Aspen Mays

Aspen Mays

Aspen
Mays

b. 1980      STUDIO IN COLUMBUS, OH

Midwest Region of USA
Aspen Mays
Although a photographer by practice, Aspen Mays utilizes her background in anthropology to explore humankind’s connections with various scientific phenomena and ephemeral lifetime events. She uses photography to investigate fleeting experiences, whether by trapping fireflies in the housing of a camera to capture their light or documenting every leaf on a tree over a single day.
 
In her two-part sculptural work Ships that Pass in the Night, Mays tracks each time a ship comes within viewing distance of another ship, anywhere in the world, using real-time, publicly available data.
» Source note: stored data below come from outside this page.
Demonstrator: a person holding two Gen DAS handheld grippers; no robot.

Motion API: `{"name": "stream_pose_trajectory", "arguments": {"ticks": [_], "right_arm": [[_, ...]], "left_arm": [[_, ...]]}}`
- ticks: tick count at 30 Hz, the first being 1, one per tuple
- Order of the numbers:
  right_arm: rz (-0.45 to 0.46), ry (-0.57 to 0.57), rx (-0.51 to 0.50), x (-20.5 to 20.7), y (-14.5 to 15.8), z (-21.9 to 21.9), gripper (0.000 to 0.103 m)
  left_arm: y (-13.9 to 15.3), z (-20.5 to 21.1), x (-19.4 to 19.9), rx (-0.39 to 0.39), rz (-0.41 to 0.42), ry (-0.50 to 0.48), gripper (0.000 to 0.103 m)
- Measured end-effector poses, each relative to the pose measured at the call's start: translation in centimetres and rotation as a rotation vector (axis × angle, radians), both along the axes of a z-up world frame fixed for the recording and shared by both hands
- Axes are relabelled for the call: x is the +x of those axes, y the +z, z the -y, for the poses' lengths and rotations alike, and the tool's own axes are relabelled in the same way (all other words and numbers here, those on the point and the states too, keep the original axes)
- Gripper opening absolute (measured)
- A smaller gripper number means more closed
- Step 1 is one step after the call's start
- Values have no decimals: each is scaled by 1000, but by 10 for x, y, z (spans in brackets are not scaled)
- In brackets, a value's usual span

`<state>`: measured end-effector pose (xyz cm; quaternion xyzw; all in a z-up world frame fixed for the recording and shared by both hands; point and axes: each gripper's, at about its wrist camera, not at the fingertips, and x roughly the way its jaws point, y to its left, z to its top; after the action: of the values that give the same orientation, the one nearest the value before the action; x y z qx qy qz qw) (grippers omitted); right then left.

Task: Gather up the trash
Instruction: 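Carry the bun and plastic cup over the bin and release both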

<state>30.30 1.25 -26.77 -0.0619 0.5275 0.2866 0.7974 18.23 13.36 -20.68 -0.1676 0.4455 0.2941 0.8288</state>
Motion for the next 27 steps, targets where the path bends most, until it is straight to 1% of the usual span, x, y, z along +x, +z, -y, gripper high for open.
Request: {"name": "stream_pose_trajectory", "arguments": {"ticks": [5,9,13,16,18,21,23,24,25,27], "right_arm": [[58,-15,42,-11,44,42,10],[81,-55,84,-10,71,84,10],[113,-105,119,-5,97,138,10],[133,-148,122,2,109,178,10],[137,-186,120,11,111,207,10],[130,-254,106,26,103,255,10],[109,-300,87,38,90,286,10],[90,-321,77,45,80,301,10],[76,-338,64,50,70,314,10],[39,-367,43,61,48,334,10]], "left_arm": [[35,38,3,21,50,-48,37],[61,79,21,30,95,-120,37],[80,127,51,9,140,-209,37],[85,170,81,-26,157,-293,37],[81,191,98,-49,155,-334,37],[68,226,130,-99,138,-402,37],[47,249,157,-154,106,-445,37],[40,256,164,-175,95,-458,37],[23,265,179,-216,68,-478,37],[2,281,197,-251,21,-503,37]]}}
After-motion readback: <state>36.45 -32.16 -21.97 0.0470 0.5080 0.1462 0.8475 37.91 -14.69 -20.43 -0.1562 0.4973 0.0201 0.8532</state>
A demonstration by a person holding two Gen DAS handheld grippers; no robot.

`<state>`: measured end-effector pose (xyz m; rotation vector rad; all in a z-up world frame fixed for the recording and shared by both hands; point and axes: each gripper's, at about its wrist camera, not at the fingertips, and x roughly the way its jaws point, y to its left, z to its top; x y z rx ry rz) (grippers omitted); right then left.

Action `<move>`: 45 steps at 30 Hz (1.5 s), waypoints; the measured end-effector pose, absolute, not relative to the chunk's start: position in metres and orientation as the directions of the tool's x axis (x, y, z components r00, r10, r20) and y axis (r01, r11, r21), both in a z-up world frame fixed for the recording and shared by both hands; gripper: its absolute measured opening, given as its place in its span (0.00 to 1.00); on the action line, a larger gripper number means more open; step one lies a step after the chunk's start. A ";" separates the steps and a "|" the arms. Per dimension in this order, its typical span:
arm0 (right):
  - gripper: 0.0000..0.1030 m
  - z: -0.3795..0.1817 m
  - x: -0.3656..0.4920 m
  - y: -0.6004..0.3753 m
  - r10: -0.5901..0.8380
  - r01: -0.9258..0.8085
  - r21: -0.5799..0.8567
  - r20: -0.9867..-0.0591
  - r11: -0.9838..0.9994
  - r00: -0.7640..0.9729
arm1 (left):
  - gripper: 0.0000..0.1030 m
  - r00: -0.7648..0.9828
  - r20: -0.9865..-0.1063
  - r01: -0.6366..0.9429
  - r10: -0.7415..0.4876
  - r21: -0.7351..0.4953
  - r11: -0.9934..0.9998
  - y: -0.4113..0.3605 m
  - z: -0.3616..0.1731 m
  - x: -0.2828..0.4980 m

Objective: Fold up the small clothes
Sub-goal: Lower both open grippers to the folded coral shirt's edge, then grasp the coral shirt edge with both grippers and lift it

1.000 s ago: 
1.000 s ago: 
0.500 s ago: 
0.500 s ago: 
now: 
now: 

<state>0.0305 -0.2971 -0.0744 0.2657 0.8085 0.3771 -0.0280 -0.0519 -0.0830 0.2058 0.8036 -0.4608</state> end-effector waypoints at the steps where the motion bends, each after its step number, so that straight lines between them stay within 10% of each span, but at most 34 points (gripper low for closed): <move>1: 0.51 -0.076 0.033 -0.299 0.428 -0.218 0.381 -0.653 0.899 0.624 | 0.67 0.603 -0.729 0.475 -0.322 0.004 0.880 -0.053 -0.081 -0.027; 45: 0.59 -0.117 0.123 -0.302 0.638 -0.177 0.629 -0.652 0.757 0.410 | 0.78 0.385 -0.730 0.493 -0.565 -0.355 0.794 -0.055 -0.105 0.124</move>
At each occurrence, a dot-matrix printer in the gallery records the coordinates of the two vessels. Simultaneously, a panel of lights facing the street illuminates, acting as a mysterious but wondrous beacon to passersby. The title’s reference to Henry Wadsworth Longfellow’s melancholic poem “Tales of a Wayside Inn” underlines the sense of loneliness and disconnection our modern digital culture sometimes provokes. But Mays proves that even ships alone in the widest oceans of the world can experience a glimmer of hope on the horizon.

A lot of my practice centers on an idea about looking. There’s always been a kind of investigation about what it means to be able to see something, or to use photography to try and see something or [capture] an experience of something.